Hegemon have been around for a while now – two decades to be exact – shuffling around on the underground with a couple of half decent full-length releases before an album with Season of Mist in 2008. Contemptus Mundi also fell into that burgeoning category of eminently likeable, solid black metal albums. Enjoyable though it was, the problem with Hegemon’s previous releases was it was difficult to say what separated them from the pack and it’s difficult to imagine that many who caught them have been sitting in frenzied anticipation for the past seven years over this latest release. But that would be a shame because, as with an ever growing number of black metal bands at the moment, Hegemon have suddenly and inexplicably upped their game.

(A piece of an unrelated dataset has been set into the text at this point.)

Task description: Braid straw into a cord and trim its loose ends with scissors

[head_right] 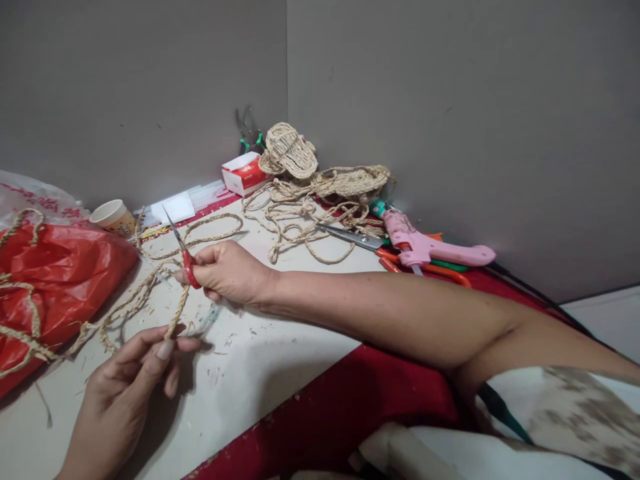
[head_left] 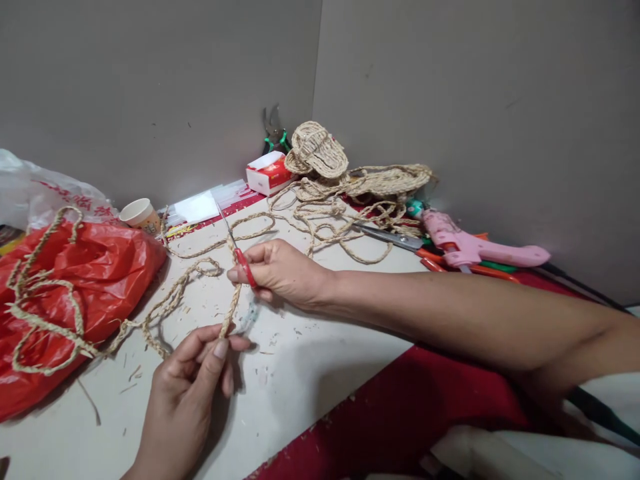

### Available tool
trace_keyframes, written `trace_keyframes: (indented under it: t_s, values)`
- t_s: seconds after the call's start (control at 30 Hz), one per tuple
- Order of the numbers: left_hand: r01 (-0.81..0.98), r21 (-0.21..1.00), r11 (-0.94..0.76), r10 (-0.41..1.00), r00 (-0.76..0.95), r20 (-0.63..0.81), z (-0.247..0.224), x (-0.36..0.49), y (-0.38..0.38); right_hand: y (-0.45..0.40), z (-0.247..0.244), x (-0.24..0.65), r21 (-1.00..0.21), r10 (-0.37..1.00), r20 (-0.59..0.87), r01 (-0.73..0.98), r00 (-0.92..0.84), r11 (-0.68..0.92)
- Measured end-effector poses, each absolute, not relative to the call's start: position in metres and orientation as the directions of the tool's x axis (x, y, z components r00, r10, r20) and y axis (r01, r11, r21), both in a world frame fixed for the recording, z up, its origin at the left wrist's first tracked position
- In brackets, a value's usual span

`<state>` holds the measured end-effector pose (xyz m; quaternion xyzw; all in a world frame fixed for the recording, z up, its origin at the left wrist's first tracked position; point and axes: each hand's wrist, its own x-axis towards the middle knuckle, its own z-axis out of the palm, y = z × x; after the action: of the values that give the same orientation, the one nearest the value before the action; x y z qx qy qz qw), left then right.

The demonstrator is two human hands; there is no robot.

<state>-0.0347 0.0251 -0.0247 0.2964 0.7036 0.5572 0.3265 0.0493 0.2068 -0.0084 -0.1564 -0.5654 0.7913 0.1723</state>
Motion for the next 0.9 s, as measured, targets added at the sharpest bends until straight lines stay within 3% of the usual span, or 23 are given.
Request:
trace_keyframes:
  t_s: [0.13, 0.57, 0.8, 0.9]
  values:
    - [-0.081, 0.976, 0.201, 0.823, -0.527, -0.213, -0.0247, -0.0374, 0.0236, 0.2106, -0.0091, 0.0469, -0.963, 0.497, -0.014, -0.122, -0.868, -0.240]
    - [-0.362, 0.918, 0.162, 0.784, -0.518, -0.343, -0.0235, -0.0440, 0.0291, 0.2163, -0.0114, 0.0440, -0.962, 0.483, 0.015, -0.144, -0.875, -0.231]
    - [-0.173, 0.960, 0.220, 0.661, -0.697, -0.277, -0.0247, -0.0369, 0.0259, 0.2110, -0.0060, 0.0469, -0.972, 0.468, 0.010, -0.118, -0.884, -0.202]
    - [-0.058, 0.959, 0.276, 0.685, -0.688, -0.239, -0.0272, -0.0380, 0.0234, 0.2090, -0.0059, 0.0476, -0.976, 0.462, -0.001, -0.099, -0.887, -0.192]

The Hierarch takes all the best bit from 2008’s Contemptus Mundi and then convincingly wipes the floor with everything they’ve managed to pull off before. It’s not only the deeper production and the attention to detail or the impressively mixed, sparsely used orchestral passages that have placed Hegemon on a higher level. But they seem to have adopted some of the boundary trampling of their French countrymen a more open approach which has let the band’s creativity fly on dark bat-like wings.
The old band – which was drafted into Season of Mist as part of its Underground Activists division – is still there underneath it all with those mid-paced nodding riffs that quicken and slow, at levels of acceleration that will make your face melt, before descending into evil sounding acoustic passages. But the band seems to have thrown itself open to a whole load of news ideas and influences. A little bit of Emperor and Dimmu Borgir as well as that steady pace of bands like Lord Belial and Naglfar. The album slowly begins to unfold rather than instantly hurling itself at you – as if the band is in no hurry to impress with its new found confidence.
After the primitive shock of the first two tracks, third track ‘Elysean Expectations, Earthy Deceptions’ is probably the first sign that this album is going to be a slow burn into a gradual inferno. By track five ‘Atomos: Seed of the Quantic Gods’ the band flips off any pretence that this is going to be a predictable journey with the introduction of some steady occult-like chanting that builds into a five minute crescendo and raises the curtain on the rest of the album.
Lots of huge Emperor-style tremolo riffs, bursts of speed and a few choice samples help lift The Hierarch into a chaotic frenzy that gets better with each track and with each listen. But at the same time, despite having clearly pulled out all the stops in the first half of the album, the band manages to whip the tidal wave along further, encasing everything before it in its rising vortex rather than leaving you paddling along with a band that uses gimmicks and gadgetry as a crutch – like so many black metal bands that dabble with symphonic sounds. It’s difficult to say that Hegemon is providing something entirely new here but they have clearly hit their stride. The Hierarch is a very good album that the average black metal fan with a taste for varied and engaging song structures, the odd melody and some well-used symphonic blasts will appreciate.